**Description of the task:**
Output the data below exactly, images excluded.
::::
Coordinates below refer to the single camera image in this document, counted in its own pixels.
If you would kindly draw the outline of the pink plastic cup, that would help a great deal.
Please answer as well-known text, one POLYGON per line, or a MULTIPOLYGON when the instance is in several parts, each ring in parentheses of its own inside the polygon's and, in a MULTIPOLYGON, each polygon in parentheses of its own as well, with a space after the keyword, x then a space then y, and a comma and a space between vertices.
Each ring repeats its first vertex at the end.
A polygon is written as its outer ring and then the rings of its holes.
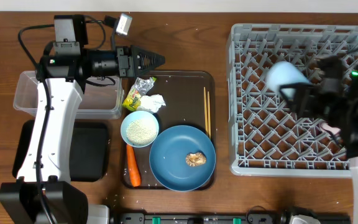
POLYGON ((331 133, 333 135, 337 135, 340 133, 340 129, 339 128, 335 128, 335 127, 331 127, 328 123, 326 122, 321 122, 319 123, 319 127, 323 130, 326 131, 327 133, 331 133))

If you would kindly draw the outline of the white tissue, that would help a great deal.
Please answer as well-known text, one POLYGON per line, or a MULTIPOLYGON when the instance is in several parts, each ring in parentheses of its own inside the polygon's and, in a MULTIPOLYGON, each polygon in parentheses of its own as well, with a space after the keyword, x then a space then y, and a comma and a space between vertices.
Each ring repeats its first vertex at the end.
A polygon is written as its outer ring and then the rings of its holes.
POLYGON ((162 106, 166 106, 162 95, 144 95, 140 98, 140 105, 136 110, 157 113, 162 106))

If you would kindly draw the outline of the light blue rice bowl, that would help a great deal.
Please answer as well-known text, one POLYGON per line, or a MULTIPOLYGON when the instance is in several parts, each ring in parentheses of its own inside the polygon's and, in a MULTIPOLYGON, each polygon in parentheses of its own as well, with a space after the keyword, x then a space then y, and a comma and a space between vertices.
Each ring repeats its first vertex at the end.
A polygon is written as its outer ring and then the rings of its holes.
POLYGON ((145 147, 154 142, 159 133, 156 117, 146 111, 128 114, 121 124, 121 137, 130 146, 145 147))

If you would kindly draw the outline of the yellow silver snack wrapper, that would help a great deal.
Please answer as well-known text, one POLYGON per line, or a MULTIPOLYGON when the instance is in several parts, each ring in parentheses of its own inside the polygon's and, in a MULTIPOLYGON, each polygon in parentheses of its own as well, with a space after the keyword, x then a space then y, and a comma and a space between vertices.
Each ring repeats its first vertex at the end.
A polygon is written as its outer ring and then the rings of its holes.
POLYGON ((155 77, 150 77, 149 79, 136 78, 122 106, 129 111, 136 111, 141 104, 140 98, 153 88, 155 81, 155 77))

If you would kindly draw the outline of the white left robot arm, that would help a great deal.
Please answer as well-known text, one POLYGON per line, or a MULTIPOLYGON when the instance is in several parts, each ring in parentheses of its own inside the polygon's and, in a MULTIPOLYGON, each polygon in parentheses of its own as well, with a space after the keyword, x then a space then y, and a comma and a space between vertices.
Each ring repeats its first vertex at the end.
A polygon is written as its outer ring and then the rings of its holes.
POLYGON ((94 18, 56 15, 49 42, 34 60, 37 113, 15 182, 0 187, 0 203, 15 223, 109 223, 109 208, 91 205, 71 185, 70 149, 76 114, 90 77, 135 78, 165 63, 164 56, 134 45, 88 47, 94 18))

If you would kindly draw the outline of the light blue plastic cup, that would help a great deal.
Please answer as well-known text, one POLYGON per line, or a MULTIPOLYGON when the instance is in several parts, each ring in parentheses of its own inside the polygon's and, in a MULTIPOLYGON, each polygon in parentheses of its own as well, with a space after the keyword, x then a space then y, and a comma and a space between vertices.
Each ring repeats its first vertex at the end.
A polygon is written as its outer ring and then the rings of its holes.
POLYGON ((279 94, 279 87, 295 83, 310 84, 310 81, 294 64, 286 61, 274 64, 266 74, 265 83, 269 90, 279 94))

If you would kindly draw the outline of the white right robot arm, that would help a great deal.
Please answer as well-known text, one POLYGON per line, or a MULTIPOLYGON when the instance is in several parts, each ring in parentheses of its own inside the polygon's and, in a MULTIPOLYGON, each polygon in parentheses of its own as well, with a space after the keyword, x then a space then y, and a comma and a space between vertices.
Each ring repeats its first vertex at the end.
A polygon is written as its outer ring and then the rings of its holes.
::::
**Exercise answer:**
Coordinates below refer to the single camera image in this document, counted in its own pixels.
If you would kindly draw the outline of the pink plastic cup, that would help a great deal.
Please answer as well-known text, one POLYGON per line, or a MULTIPOLYGON when the instance is in several parts, each ring in parentheses of its own inside the polygon's and, in a MULTIPOLYGON, each polygon in parentheses of its own as well, with a space after the keyword, x then a space then y, and a comma and a space between vertices.
Each ring repeats its first vertex at the end.
A polygon is written as its outer ring and then the rings of its holes.
POLYGON ((331 133, 333 135, 337 135, 340 133, 340 129, 339 128, 335 128, 335 127, 331 127, 328 123, 326 122, 321 122, 319 123, 319 127, 323 130, 326 131, 327 133, 331 133))

If you would kindly draw the outline of the white tissue, that would help a great deal.
Please answer as well-known text, one POLYGON per line, or a MULTIPOLYGON when the instance is in several parts, each ring in parentheses of its own inside the polygon's and, in a MULTIPOLYGON, each polygon in parentheses of its own as well, with a space after the keyword, x then a space then y, and a comma and a space between vertices.
Each ring repeats its first vertex at the end.
A polygon is written as its outer ring and then the rings of its holes.
POLYGON ((162 106, 166 106, 162 95, 144 95, 140 98, 140 105, 136 110, 157 113, 162 106))

If you would kindly draw the outline of the light blue rice bowl, that would help a great deal.
Please answer as well-known text, one POLYGON per line, or a MULTIPOLYGON when the instance is in several parts, each ring in parentheses of its own inside the polygon's and, in a MULTIPOLYGON, each polygon in parentheses of its own as well, with a space after the keyword, x then a space then y, and a comma and a space between vertices.
Each ring repeats its first vertex at the end.
A polygon is written as its outer ring and then the rings of its holes.
POLYGON ((145 147, 154 142, 159 133, 156 117, 146 111, 128 114, 121 124, 121 137, 130 146, 145 147))

If you would kindly draw the outline of the yellow silver snack wrapper, that would help a great deal.
Please answer as well-known text, one POLYGON per line, or a MULTIPOLYGON when the instance is in several parts, each ring in parentheses of its own inside the polygon's and, in a MULTIPOLYGON, each polygon in parentheses of its own as well, with a space after the keyword, x then a space then y, and a comma and a space between vertices.
Each ring repeats its first vertex at the end.
A polygon is written as its outer ring and then the rings of its holes.
POLYGON ((155 77, 150 77, 149 79, 136 78, 122 106, 129 111, 136 111, 141 104, 140 98, 153 88, 155 81, 155 77))

If you would kindly draw the outline of the white left robot arm, that would help a great deal.
Please answer as well-known text, one POLYGON per line, or a MULTIPOLYGON when the instance is in several parts, each ring in parentheses of its own inside the polygon's and, in a MULTIPOLYGON, each polygon in parentheses of its own as well, with a space after the keyword, x then a space then y, and a comma and a space between vertices.
Each ring repeats its first vertex at the end.
A polygon is written as its outer ring and then the rings of its holes.
POLYGON ((94 18, 56 15, 49 42, 34 60, 37 113, 15 182, 0 187, 0 203, 15 223, 109 223, 109 208, 91 205, 71 185, 70 149, 76 114, 90 77, 135 78, 165 63, 164 56, 134 45, 88 47, 94 18))

If you would kindly draw the outline of the light blue plastic cup, that would help a great deal.
Please answer as well-known text, one POLYGON per line, or a MULTIPOLYGON when the instance is in several parts, each ring in parentheses of its own inside the polygon's and, in a MULTIPOLYGON, each polygon in parentheses of its own as well, with a space after the keyword, x then a space then y, and a comma and a space between vertices.
Each ring repeats its first vertex at the end.
A polygon is written as its outer ring and then the rings of its holes.
POLYGON ((279 94, 279 87, 295 83, 310 84, 310 81, 294 64, 286 61, 274 64, 266 74, 265 83, 269 90, 279 94))

If you would kindly draw the outline of the white right robot arm, that would help a great deal.
Please answer as well-known text, one POLYGON per line, or a MULTIPOLYGON when the instance is in several parts, each ring in parentheses of its own inside the polygon's and, in a MULTIPOLYGON, each polygon in parentheses of its own as well, with a space after the keyword, x then a space then y, and a comma and a space between vertices.
Each ring repeats its first vertex at the end.
A polygon is written as its outer ring and then the rings of its holes.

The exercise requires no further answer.